CBT membantu pasangan dalam beberapa cara berikut: 1.Mengidentifikasi Pikiran Negatif: CBT membantu pasangan mengenali pikiran negatif yang dapat merusak hubungan. Misalnya, pikiran seperti "pasangan saya tidak peduli" atau "pernikahan ini tidak akan berhasil" dapat diidentifikasi dan diuji kebenarannya. 2.Mengubah Pola Pikir : Setelah pikiran negatif diidentifikasi, terapis akan bekerja dengan pasangan untuk mengubah pola pikir tersebut menjadi lebih positif dan realistis. Misalnya, mengganti pikiran "pasangan saya tidak pernah mendengarkan" dengan "pasangan saya mungkin sedang sibuk, saya perlu memilih waktu yang tepat untuk berbicara." 3.Mengembangkan Keterampilan Komunikasi : CBT juga berfokus pada peningkatan keterampilan komunikasi. Pasangan diajarkan cara berkomunikasi dengan lebih efektif, mendengarkan dengan empati, dan mengekspresikan perasaan tanpa menyalahkan. 4.Mengatasi Masalah Secara Konstruktif : CBT mengajarkan pasangan untuk mengatasi masalah dengan cara yang konstruktif.

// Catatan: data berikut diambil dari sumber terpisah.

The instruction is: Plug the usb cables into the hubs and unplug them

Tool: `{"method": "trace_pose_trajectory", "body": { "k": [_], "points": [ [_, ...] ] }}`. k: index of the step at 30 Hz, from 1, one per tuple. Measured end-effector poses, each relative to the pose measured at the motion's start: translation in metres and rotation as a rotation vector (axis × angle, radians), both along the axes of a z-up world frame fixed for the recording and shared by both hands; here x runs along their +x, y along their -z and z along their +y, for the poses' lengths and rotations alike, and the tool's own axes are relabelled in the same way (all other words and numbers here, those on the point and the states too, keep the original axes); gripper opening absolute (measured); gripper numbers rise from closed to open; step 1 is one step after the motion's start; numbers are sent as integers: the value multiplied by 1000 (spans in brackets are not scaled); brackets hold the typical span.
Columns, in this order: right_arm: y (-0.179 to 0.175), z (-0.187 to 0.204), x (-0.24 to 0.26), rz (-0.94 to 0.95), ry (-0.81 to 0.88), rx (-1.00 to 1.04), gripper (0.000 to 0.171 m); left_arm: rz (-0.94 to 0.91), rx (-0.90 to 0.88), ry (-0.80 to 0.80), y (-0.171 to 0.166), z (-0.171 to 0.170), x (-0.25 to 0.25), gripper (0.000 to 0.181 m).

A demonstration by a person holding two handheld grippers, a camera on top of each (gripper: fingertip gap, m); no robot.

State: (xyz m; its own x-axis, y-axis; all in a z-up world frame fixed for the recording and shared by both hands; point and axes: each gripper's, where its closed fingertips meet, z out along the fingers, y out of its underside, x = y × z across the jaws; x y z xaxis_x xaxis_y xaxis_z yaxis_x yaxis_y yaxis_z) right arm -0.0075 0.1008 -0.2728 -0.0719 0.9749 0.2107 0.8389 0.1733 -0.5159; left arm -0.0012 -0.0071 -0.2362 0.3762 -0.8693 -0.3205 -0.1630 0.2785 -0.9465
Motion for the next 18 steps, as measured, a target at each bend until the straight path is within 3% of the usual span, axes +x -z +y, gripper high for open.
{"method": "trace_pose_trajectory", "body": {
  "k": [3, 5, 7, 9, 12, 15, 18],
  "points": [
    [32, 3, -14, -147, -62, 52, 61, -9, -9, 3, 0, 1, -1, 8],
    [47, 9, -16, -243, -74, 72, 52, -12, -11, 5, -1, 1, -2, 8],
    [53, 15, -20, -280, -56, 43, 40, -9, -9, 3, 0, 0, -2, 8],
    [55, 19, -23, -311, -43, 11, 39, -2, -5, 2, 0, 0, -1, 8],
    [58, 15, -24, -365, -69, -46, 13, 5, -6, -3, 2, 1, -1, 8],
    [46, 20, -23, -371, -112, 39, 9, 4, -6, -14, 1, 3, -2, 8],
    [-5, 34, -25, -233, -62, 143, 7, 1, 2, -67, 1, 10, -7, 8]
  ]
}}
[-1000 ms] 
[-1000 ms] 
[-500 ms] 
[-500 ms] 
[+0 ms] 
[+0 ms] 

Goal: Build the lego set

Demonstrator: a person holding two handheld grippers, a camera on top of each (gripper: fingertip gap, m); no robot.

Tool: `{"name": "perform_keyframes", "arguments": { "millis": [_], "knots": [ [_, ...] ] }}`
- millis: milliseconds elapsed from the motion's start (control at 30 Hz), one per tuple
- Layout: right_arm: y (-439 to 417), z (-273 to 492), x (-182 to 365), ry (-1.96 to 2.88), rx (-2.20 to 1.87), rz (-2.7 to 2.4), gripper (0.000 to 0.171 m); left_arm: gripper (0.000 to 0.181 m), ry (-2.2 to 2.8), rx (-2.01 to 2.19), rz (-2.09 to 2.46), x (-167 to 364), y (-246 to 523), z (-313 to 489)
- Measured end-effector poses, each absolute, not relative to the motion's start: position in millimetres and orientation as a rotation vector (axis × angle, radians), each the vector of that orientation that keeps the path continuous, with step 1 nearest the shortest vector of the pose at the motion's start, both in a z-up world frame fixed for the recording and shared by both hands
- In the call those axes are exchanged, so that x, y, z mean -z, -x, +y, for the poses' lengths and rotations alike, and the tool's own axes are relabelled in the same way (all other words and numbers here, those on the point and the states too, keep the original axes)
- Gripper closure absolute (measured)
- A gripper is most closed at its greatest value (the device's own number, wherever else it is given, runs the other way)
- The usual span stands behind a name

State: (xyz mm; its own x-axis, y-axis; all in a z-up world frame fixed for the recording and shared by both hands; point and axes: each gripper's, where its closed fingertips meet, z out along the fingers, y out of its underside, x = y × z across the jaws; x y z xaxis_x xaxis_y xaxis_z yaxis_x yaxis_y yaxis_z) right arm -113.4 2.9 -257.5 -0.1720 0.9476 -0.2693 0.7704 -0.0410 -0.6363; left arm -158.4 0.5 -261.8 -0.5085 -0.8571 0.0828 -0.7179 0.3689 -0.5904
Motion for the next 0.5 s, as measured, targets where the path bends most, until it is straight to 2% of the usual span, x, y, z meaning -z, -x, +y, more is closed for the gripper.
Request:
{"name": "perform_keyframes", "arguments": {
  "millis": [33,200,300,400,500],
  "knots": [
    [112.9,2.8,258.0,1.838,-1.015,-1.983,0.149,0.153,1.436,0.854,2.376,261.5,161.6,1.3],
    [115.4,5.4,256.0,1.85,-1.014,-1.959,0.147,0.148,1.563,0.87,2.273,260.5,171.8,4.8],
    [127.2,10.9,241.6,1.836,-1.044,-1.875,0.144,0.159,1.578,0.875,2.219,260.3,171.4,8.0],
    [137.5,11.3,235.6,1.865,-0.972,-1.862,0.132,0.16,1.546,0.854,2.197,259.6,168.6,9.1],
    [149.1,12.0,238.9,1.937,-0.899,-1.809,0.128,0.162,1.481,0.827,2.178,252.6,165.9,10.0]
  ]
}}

Ini termasuk teknik pemecahan masalah, negosiasi, dan kompromi. 5.Manajemen Stres : Teknik relaksasi dan manajemen stres juga menjadi bagian dari CBT. Pasangan diajarkan cara-cara untuk mengurangi stres melalui latihan pernapasan, meditasi, atau aktivitas fisik.
Dari penjelasan diatas dapat di simpulkan bahwa Pernikahan, hasrat naluriah penting dalam kehidupan, tetapi perlu dilakukan dengan kematangan fisik dan psikologis untuk mencegah masalah bagi individu dan keluarga. Perbedaan pandangan tentang pernikahan muda, terutama terkait dengan Nabi Muhammad SAW dan 'Aisyah ra, memunculkan beragam argumen di kalangan ulama. Pendekatan sejarah sosial dan kritik hadis membantu memahami isu ini, sambil menekankan pentingnya mematuhi ketentuan pernikahan dalam Islam. Terapi Kognitif Perilaku (CBT) dapat menjadi solusi efektif dalam mengatasi stres dalam pernikahan, dengan fokus pada komunikasi yang baik, penyelesaian konflik, dan manajemen stres.